_EXERCISE DETAILS_: From the records below, transcribe only the lines running from the one with "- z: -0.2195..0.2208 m" through the one with "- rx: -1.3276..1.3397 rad". Keep both of those end lines.

_INPUT RECORDS_:
_ _ _
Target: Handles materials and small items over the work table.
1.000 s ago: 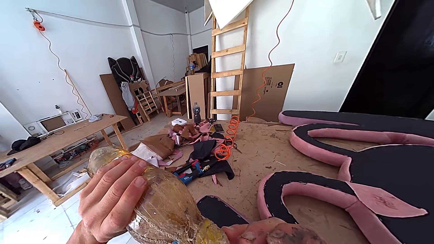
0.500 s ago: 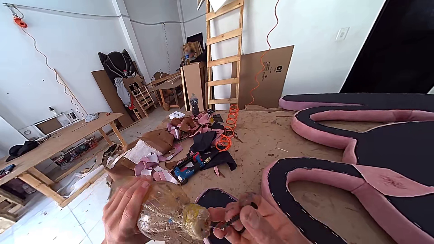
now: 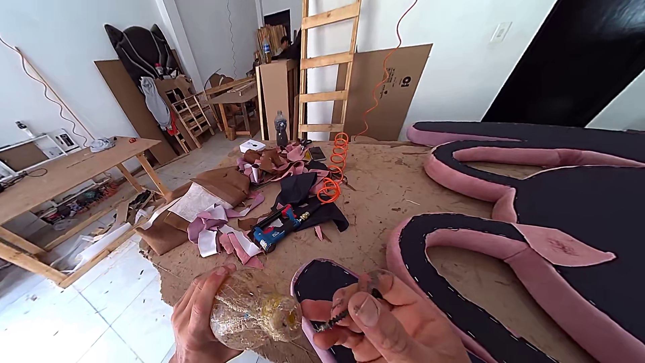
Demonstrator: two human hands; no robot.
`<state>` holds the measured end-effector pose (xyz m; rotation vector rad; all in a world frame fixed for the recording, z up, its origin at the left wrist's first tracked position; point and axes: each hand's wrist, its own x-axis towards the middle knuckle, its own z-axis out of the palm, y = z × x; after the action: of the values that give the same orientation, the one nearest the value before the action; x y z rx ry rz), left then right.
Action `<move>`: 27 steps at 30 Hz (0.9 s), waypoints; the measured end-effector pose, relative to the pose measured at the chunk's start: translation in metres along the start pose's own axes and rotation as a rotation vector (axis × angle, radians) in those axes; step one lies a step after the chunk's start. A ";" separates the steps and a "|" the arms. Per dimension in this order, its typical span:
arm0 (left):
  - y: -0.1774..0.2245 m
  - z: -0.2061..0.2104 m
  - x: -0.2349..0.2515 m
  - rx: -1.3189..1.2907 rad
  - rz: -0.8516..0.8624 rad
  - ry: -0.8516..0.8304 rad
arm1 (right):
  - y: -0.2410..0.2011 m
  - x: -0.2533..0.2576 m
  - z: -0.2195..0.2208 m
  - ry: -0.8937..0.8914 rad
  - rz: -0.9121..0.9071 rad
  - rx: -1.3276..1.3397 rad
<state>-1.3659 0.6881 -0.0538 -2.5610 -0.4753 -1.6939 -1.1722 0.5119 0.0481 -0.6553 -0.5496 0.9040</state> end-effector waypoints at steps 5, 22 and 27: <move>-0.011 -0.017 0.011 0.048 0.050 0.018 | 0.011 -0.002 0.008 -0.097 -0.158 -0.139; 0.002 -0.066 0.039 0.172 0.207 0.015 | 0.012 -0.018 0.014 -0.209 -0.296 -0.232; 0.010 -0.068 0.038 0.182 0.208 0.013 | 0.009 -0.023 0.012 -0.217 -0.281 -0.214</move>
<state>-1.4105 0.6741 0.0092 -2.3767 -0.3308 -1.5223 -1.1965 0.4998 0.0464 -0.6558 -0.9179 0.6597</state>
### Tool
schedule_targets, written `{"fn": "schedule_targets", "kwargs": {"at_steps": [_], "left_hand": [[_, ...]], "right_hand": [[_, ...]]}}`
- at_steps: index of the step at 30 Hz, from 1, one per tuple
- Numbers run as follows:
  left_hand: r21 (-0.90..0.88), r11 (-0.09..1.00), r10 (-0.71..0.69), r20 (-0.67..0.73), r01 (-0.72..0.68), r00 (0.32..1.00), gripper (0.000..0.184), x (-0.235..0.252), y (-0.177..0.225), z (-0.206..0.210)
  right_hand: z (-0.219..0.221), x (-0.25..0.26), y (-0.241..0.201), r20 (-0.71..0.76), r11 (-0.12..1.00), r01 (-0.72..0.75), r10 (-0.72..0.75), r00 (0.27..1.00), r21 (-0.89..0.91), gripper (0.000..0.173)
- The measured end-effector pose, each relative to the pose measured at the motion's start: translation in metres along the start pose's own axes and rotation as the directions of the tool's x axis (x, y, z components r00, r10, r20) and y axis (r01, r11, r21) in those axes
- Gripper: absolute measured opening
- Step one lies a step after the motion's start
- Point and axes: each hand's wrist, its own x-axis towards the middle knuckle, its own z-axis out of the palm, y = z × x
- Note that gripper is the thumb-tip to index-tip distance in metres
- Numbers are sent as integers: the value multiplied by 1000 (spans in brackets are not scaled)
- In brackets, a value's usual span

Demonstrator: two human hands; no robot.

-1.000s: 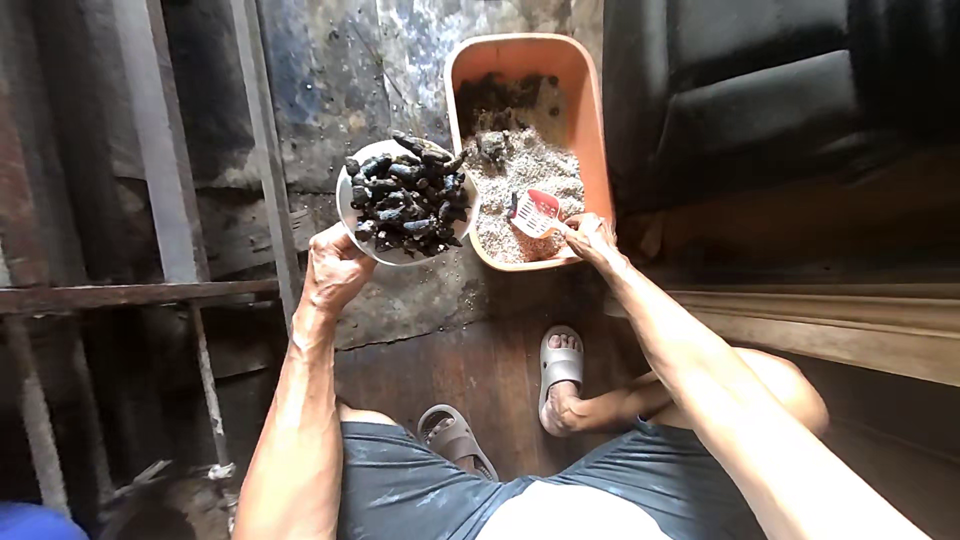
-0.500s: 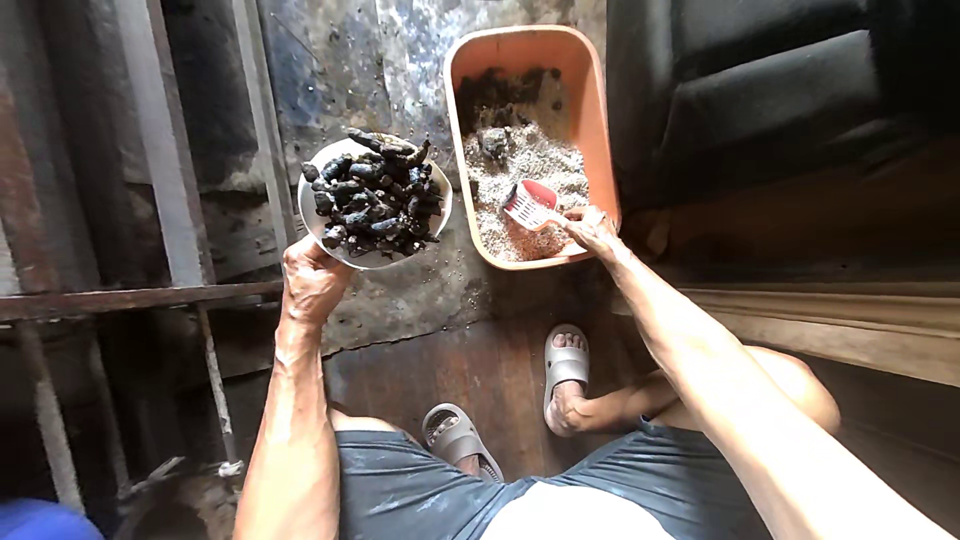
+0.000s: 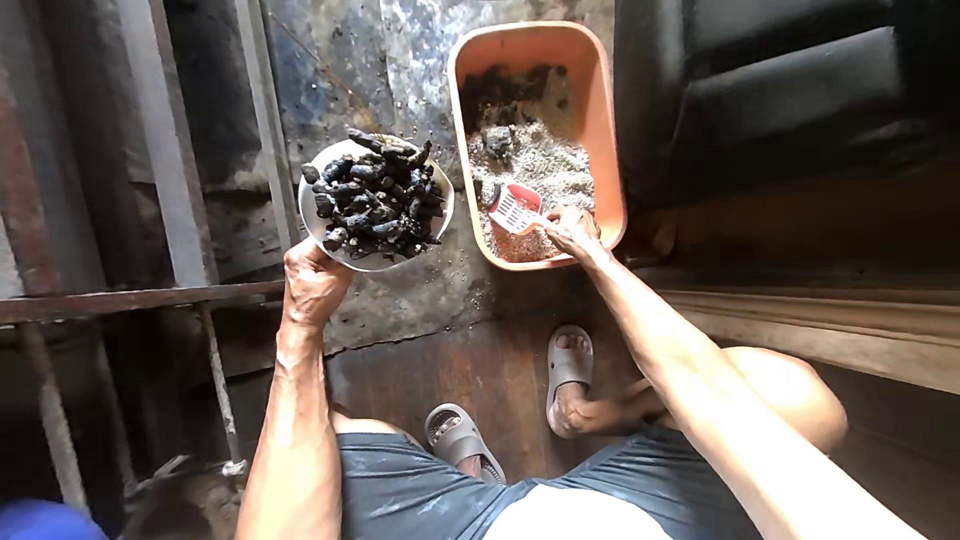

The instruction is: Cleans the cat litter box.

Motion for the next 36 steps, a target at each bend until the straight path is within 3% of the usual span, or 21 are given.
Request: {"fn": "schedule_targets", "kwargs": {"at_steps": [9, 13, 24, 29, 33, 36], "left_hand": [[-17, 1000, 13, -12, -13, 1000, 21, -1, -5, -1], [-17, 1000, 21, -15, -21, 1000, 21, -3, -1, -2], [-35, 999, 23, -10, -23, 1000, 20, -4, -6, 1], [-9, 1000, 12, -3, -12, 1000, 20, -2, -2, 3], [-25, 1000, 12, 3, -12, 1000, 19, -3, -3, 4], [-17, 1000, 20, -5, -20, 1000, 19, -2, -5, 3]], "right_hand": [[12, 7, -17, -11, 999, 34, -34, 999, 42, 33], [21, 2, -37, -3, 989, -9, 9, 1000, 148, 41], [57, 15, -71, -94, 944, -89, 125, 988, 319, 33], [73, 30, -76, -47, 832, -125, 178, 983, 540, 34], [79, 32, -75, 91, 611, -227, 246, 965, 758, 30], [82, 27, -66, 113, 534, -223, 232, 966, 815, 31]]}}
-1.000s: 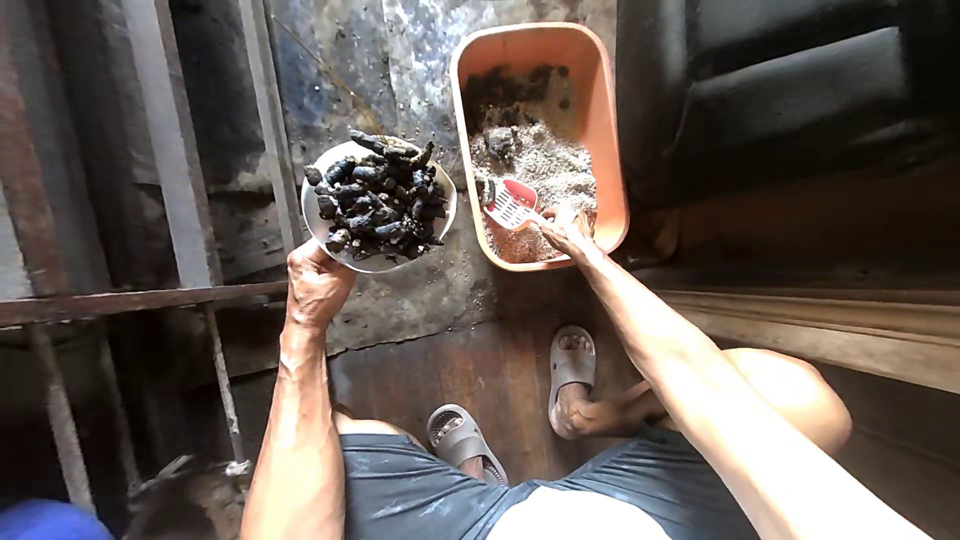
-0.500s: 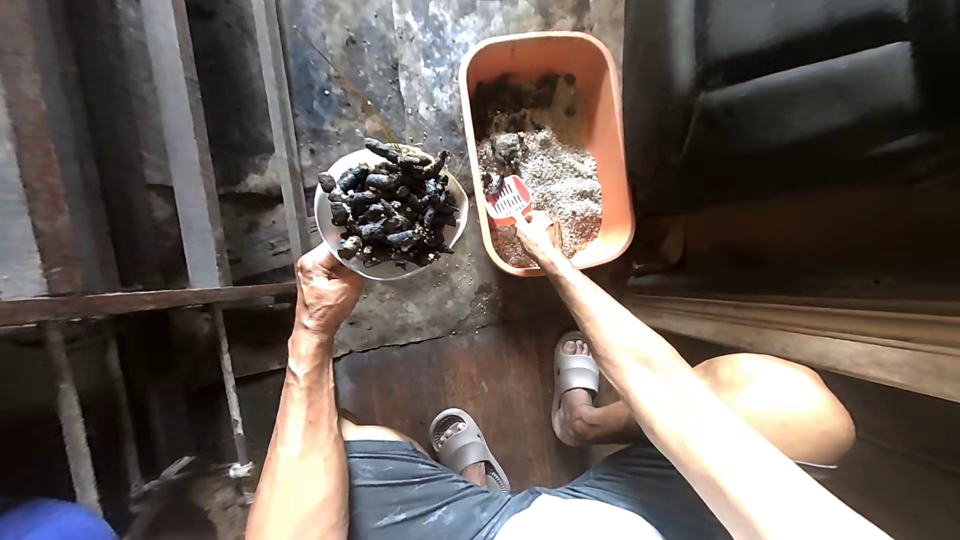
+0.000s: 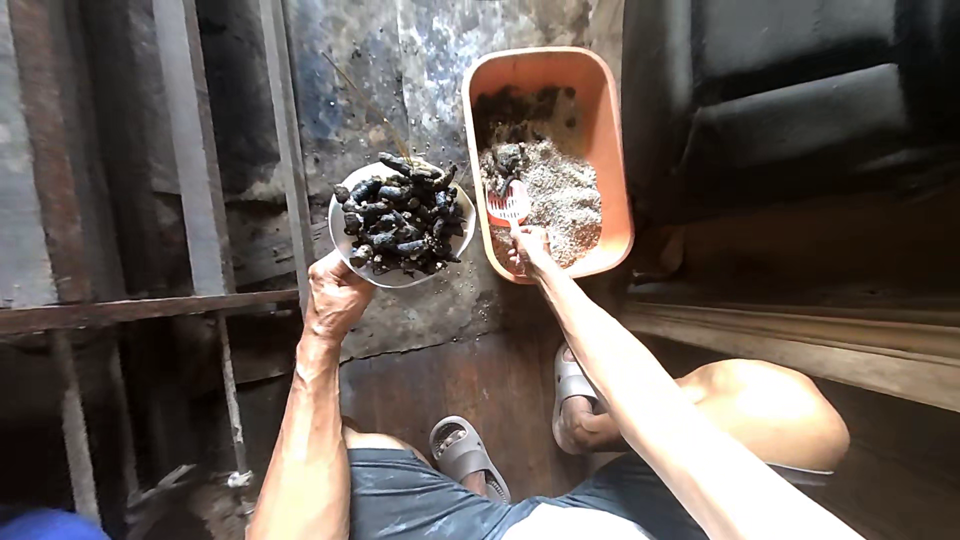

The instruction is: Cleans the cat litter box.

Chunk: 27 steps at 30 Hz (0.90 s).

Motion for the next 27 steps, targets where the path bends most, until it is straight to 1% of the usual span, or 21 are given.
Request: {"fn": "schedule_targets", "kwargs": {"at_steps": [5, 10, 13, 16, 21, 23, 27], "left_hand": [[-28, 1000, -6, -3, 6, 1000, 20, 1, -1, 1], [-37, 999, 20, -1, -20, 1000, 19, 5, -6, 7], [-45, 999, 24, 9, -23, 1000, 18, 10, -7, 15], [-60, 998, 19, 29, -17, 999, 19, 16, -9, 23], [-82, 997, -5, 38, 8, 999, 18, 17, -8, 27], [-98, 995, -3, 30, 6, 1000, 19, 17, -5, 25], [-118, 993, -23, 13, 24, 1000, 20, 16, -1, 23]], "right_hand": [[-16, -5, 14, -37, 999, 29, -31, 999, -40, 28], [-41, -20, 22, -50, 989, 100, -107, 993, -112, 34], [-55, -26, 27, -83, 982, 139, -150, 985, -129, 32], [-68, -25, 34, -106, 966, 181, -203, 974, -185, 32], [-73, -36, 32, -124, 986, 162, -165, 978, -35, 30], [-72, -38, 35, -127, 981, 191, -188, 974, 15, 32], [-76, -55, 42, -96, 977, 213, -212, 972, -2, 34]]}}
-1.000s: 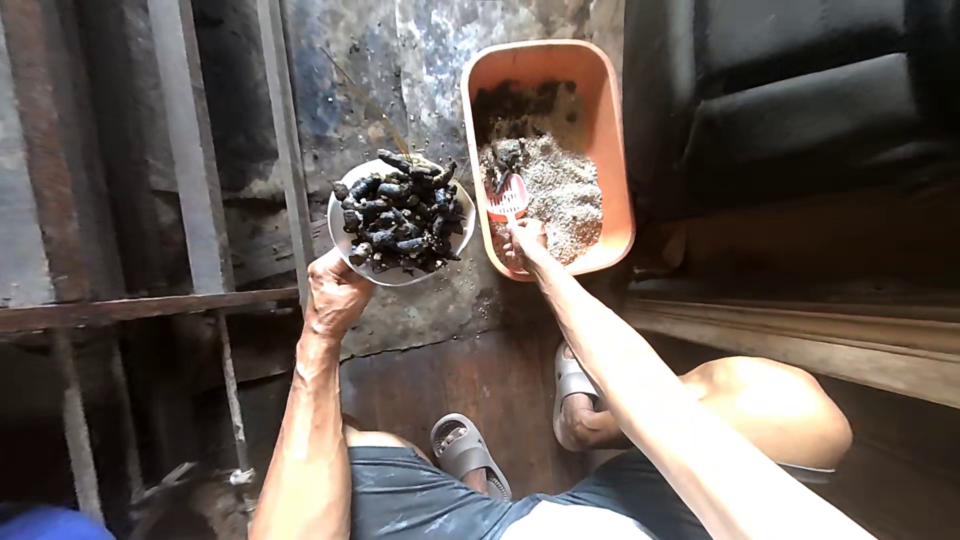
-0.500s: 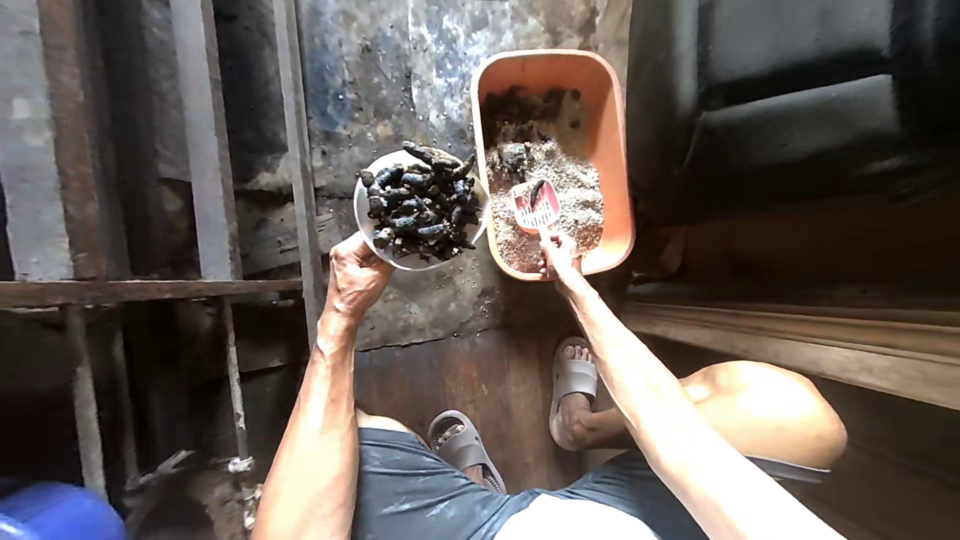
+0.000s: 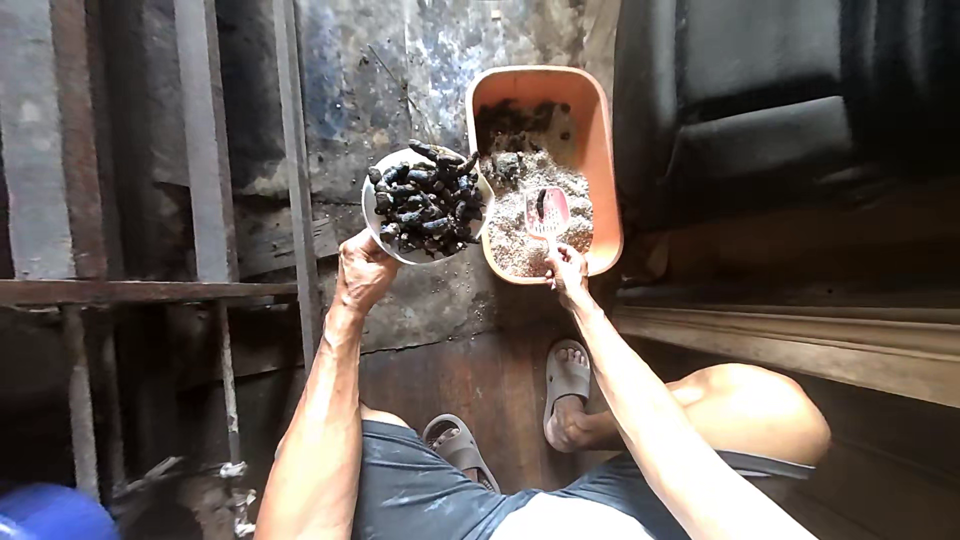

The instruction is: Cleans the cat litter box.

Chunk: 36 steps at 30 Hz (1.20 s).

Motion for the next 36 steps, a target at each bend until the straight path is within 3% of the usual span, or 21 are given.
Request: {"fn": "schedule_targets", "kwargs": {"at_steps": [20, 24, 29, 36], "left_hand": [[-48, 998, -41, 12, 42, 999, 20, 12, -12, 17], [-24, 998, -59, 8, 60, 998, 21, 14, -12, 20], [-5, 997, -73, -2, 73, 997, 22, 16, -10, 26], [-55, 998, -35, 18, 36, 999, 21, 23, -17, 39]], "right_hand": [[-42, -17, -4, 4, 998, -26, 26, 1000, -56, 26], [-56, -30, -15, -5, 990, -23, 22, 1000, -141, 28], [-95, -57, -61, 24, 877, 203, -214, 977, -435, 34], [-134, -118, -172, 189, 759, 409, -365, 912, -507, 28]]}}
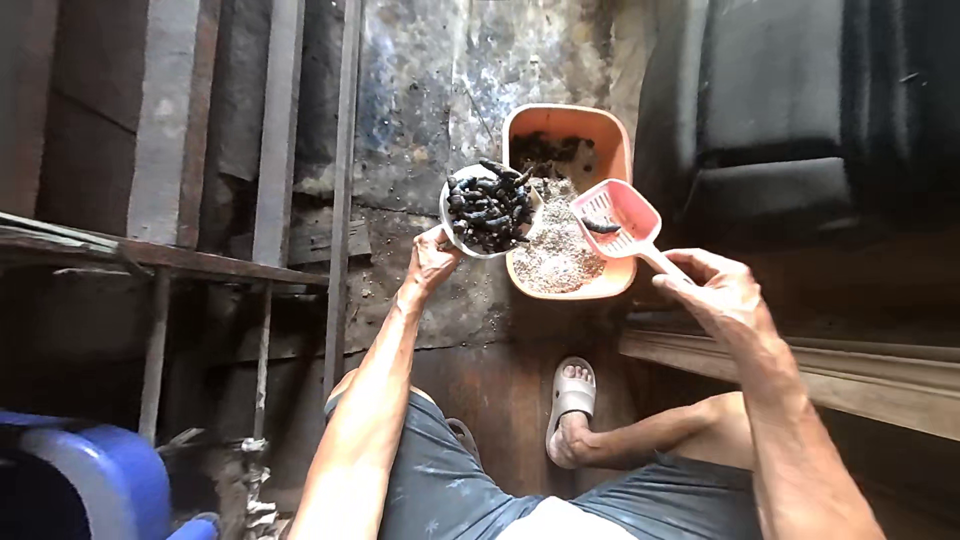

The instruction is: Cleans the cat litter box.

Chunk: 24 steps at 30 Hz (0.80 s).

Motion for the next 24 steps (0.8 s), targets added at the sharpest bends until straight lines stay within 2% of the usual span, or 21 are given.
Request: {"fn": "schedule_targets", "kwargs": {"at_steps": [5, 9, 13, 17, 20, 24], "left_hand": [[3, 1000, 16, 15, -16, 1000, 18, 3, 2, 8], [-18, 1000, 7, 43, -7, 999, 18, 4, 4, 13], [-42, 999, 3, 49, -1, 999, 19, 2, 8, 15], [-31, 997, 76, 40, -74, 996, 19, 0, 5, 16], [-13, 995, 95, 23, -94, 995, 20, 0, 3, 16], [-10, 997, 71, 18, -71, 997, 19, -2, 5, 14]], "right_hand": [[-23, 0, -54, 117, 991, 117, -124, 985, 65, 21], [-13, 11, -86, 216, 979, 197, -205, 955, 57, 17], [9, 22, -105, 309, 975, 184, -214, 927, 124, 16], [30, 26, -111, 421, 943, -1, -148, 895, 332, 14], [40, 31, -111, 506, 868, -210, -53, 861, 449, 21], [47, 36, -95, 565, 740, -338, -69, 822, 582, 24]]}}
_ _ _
_RESULT OF THIS TASK_:
  - z: -0.2195..0.2208 m
  - ry: -0.8937..0.8914 rad
  - rz: -0.9121..0.9071 rad
  - rx: -1.3276..1.3397 rad

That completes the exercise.